Pain considerations: N/A - blood test only, but mention if blood draws are difficult due to fragile veins from long-term IV medications

Anti-dsDNA and Anti-Smith Antibodies

Highly specific antibodies for SLE; anti-dsDNA also correlates with disease activity and lupus nephritis

What to expect:

Blood test results reviewed by examiner. The DBQ specifically asks about these antibodies. Elevated anti-dsDNA often correlates with renal flares.

Key thresholds:

  • Positive anti-dsDNA — Strongly supports SLE diagnosis; elevated levels may indicate active nephritis and higher severity
  • Positive anti-Smith — Highly specific for SLE; supports diagnosis even with low anti-dsDNA

Tips:

  • Know whether your rheumatologist has ever tested for these and the results
  • If positive, note the date and the clinical context (during a flare vs. remission)
  • Mention if your doctor monitors these levels to track disease activity

Pain considerations: N/A - blood test; however, mention systemic symptoms (fatigue, joint pain) that coincided with elevated antibody levels

Urinalysis and Renal Function Panel (BUN, Creatinine, eGFR, Protein)

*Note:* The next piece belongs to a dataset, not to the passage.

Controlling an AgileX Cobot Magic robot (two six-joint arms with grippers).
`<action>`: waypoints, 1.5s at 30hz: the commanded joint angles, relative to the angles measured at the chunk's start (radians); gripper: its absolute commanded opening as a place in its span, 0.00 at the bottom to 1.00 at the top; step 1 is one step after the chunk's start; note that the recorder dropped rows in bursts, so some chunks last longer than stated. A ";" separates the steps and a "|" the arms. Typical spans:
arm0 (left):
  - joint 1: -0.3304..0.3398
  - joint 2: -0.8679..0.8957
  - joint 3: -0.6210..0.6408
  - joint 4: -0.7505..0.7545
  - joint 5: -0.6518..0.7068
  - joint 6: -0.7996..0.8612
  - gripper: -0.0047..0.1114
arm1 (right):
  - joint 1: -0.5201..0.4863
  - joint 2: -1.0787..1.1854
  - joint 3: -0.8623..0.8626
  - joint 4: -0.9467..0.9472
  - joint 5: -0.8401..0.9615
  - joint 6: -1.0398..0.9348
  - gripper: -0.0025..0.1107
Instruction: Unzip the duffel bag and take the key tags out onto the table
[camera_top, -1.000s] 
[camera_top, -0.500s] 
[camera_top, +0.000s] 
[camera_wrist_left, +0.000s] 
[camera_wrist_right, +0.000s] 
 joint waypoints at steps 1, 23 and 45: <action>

Kidney function and signs of lupus nephritis; proteinuria and hematuria indicate renal involvement which significantly impacts rating

What to expect:

The examiner will review your most recent urinalysis results and kidney function labs. They will specifically look for protein in urine (proteinuria), blood in urine (hematuria), and urinary casts (hyaline, granular). Reduced eGFR indicates chronic kidney disease.

Key thresholds:

  • Proteinuria (>500mg/day) — Indicates lupus nephritis; can support higher disability ratings and may trigger separate kidney rating
  • Elevated creatinine / reduced eGFR (<60) — Indicates moderate-to-severe kidney impairment; significantly elevates overall rating
  • Hematuria or urinary casts — Supports active glomerulonephritis; contributes to renal manifestation documentation

Tips:

  • Bring your most recent urinalysis and metabolic panel results
  • Mention if your nephrologist or rheumatologist monitors your kidneys regularly
  • Note any episodes of swelling (edema) in your legs or around your eyes, which can indicate kidney problems
  • Report any foamy urine, which is a sign of protein loss

Pain considerations: Kidney involvement does not typically cause pain until advanced stages; describe any flank pain, swelling, or fatigue associated with kidney flares

Complete Blood Count (CBC) - Hemoglobin, Hematocrit, WBC, RBC, Platelet Count

Hematologic manifestations of autoimmune disease including anemia of chronic disease, autoimmune hemolytic anemia, leukopenia/lymphopenia, and immune thrombocytopenia

What to expect:

Examiner reviews your most recent CBC. The DBQ specifically asks about hemoglobin, hematocrit, RBC, WBC (with differential), and platelet counts. Low values in any category can indicate active autoimmune disease.

Key thresholds:

  • WBC <4,000 / lymphocytes <1,500 cells/-L — Meets SLE diagnostic criterion for leukopenia/lymphopenia; documents hematologic manifestation
  • Hemoglobin <10 g/dL — Indicates significant anemia; contributes to fatigue symptoms and functional impairment documentation
  • Platelets <100,000/-L (thrombocytopenia) — Meets SLE diagnostic criterion; may indicate life-threatening autoimmune thrombocytopenia

Tips:

  • Bring your most recent CBC results
  • Mention if you have ever been hospitalized for low blood counts
  • Note any symptoms of anemia: extreme fatigue, shortness of breath, pallor, dizziness
  • Note any bleeding episodes related to low platelets (bruising, nosebleeds, prolonged bleeding)

Pain considerations: Anemia causes profound fatigue and weakness that mimics musculoskeletal pain - describe how your energy level on bad days prevents you from basic activities

Inflammatory Markers (ESR, CRP, Complement C3/C4)

Disease activity and systemic inflammation; low complement levels (C3/C4) are a hallmark of active SLE; elevated ESR and CRP indicate inflammation

What to expect:

Examiner reviews these blood test results. Low complement levels during flares are particularly significant for SLE. Elevated ESR and CRP support active inflammatory disease.

Key thresholds:

  • Low C3 or C4 complement — Classic finding in active SLE; supports diagnosis and disease activity documentation
  • Significantly elevated ESR (>50mm/hr) or CRP — Supports active inflammation; correlates with clinical flares and functional impairment

Tips:

  • Know your complement levels if SLE is your diagnosis
  • Mention whether these levels fluctuate with your symptoms
  • If your doctor uses these values to adjust your medications, mention that as evidence of active disease management

Pain considerations: High inflammatory markers correlate with joint pain, fatigue, and systemic symptoms - describe how you feel when these are elevated versus when in remission

Estimate

Rating Criteria Breakdown

100% Acute or active flares of systemic lupus erythematosus with ...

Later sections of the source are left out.